I wasn’t expecting Jeff’s ashes to come in a plastic bag.
I don’t know what I was expecting, exactly, when I opened the postal service box stamped “cremated remains,” but it wasn’t a gallon-sized, Ziploc bag held shut by a straining purple seal.
To be fair, Jeff wouldn’t have wanted any bells and whistles. An ornate urn or elaborate container would have offended his innate pragmatism.
I can almost hear him saying:
In this case, a fancy urn made no sense, because Jeff’s ashes were split among family members who intended to spread them in meaningful locations across the United States.

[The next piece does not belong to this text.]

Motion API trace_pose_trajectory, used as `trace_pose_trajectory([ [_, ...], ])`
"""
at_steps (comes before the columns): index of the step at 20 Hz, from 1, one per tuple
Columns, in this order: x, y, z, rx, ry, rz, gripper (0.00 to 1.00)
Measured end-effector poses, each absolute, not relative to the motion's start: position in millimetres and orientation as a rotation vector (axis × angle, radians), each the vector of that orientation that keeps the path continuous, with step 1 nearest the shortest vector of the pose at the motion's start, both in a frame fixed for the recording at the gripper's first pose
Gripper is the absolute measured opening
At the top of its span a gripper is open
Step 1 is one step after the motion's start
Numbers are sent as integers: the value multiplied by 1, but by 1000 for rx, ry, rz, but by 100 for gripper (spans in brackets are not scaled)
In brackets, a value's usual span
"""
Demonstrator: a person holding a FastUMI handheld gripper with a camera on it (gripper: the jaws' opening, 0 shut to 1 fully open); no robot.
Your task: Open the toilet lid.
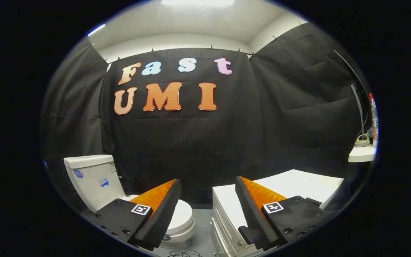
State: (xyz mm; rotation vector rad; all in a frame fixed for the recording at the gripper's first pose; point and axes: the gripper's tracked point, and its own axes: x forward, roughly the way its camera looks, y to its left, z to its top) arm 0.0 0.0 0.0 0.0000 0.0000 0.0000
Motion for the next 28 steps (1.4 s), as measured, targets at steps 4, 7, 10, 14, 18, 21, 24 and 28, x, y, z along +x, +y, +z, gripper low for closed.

The porch of Jeff’s old apartment in Chicago, Lincoln Financial Field in Philadelphia, and Haystack Rock in Oregon.
Perhaps because Jeff’s ashes were divided and shipped to three different states, I was also surprised by just how much of him was in the box with its cremated contents addressed to me.
And that wasn’t the only thing that was about to surprise me.
I wasn’t expecting bones
Picking up the heavy bag, I carefully turned it around in my hands, staring with curiosity and then consternation.
I wasn’t expecting bones.
Chunks of bone surfaced, submerged, and then reappeared in the gray-black ash. I don’t know whether it was the bones or my own sense of wonder that kindled the resulting surge of anger.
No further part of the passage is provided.